It may seem an oversimplification, but one of the most constructive things you can do in these situations is to reevaluate any expectations you might have about your child. Unfulfilled expectations will only compound your feelings of being trapped and dissatisfied. It is frustrating to know that you are not being successful in changing those around you so they will behave differently. Attachment disordered children may or may not ever be able to make a real connection with family. Neurologically impaired children are unwritten books and may remain so for years. Getting rid of preconceived notions of what should or may happen in future enables you to start each day without disappointment and it's a weight lifted off your shoulders. I myself, unknowingly adopted a child with alcohol-related neurological disabilities (ARND). My unfulfilled expectation was that I was bringing home a child who could compete on a level playing field with other children his age. As it turns out, he had significant disabilities with which he will struggle his entire life. It's a daily challenge for me as well as for my son.
I have to continually remind myself that life with him must be seen in a realistic light. Am I somewhat disappointed with myself for feeling this way? Yes I am. Do I wish I felt differently? There have been many times I was plagued by that guilt. But then I consciously remind myself that he needs to be accepted AS HE IS.
That's not to say it makes me feel any better about my feelings or the situation in general, but it does enable me to do my mothering job to the best of my ability, and that gives me a feeling of self-worth and accomplishment. Over the years we've both learned to accept each other the way we really are and to make the best out of what actually exists.

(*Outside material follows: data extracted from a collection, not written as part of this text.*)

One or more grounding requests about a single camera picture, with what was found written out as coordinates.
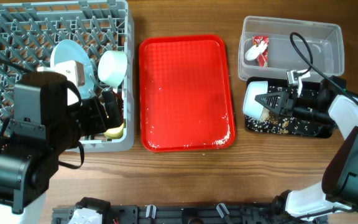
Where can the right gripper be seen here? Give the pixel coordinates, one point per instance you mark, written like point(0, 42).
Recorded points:
point(279, 103)

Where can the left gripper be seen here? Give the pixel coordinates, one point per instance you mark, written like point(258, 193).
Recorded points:
point(92, 107)

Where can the yellow cup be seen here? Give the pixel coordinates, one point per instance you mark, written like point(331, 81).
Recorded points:
point(115, 133)

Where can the blue bowl with food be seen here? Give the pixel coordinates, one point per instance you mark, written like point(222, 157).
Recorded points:
point(251, 107)

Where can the red snack wrapper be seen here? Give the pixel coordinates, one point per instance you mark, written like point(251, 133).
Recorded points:
point(262, 59)

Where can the green bowl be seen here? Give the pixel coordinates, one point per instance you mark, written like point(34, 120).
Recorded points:
point(112, 67)

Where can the white napkin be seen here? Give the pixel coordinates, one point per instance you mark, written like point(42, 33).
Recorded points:
point(255, 51)

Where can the light blue plate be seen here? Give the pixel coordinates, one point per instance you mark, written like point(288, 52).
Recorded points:
point(70, 50)

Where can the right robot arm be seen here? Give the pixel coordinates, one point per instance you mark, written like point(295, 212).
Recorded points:
point(338, 189)

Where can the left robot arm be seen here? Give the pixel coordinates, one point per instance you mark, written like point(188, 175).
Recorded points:
point(43, 126)

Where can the grey dishwasher rack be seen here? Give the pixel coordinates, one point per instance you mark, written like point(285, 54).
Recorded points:
point(30, 31)

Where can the black tray bin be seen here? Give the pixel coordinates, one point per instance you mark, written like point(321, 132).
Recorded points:
point(320, 93)

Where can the spilled rice and food scraps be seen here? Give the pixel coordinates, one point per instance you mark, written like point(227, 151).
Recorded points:
point(274, 124)

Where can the clear plastic bin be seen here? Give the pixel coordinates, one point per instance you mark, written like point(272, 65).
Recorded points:
point(324, 39)

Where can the red plastic tray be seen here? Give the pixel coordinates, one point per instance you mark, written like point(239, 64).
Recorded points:
point(185, 94)

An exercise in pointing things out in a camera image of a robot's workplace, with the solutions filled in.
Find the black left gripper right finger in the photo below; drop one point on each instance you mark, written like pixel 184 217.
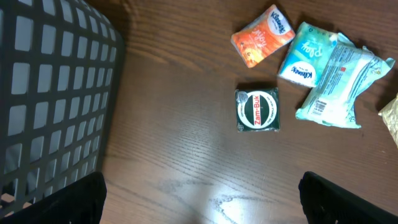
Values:
pixel 325 202

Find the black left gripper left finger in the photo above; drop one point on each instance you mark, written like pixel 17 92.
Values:
pixel 80 202

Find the white snack bag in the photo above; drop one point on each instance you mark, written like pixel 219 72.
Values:
pixel 390 118

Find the black box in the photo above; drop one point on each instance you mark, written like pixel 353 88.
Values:
pixel 257 110

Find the teal wet wipes pack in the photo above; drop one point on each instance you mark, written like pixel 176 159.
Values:
pixel 348 72

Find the teal kleenex tissue pack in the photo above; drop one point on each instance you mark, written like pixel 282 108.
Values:
pixel 308 55

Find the orange tissue pack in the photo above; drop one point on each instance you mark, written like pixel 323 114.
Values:
pixel 262 37

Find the grey plastic basket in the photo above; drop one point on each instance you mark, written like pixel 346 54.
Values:
pixel 60 65

One of life's most precious gifts which evaporates the instant you become a parent is solitude. Even when children are trouble-free and absolutely delightful to be around, a parent is never "off duty". When children are especially needy and difficult to get along with, the absolute lack of solitude and privacy can seem like a relentless invasion. All that emotional pulling and pushing can leave you exhausted and resentful. Those of us who suffer from the Superparent Syndrome are at particular risk from this problem. It's a lot easier to be a Superperson when there are no little people depending on you. It may be very difficult, but once again, you need to reevaluate your expectations of yourself against the reality of your current life. Dependents are just that.....dependent, and they eat away at your energy, attention, focus, motivation, and lifestyle. That's not necessarily a bad thing....it just IS. There is nothing written in stone that says we are only good parents if we subsume our own needs for those of our children's. My favorite statistic is that 85% of the benefit we have on our kids is passive. That means you can be a good parent even while you sleep! It's impossible that a person's lifestyle won't be changed by a dependent and there's no payoff in experiencing guilt because of the way you feel about that. You can legitimately experience grief and loss, regret, longing for a different kind of life, etc., but you've got to get rid of any guilt because it's singularly counter-productive.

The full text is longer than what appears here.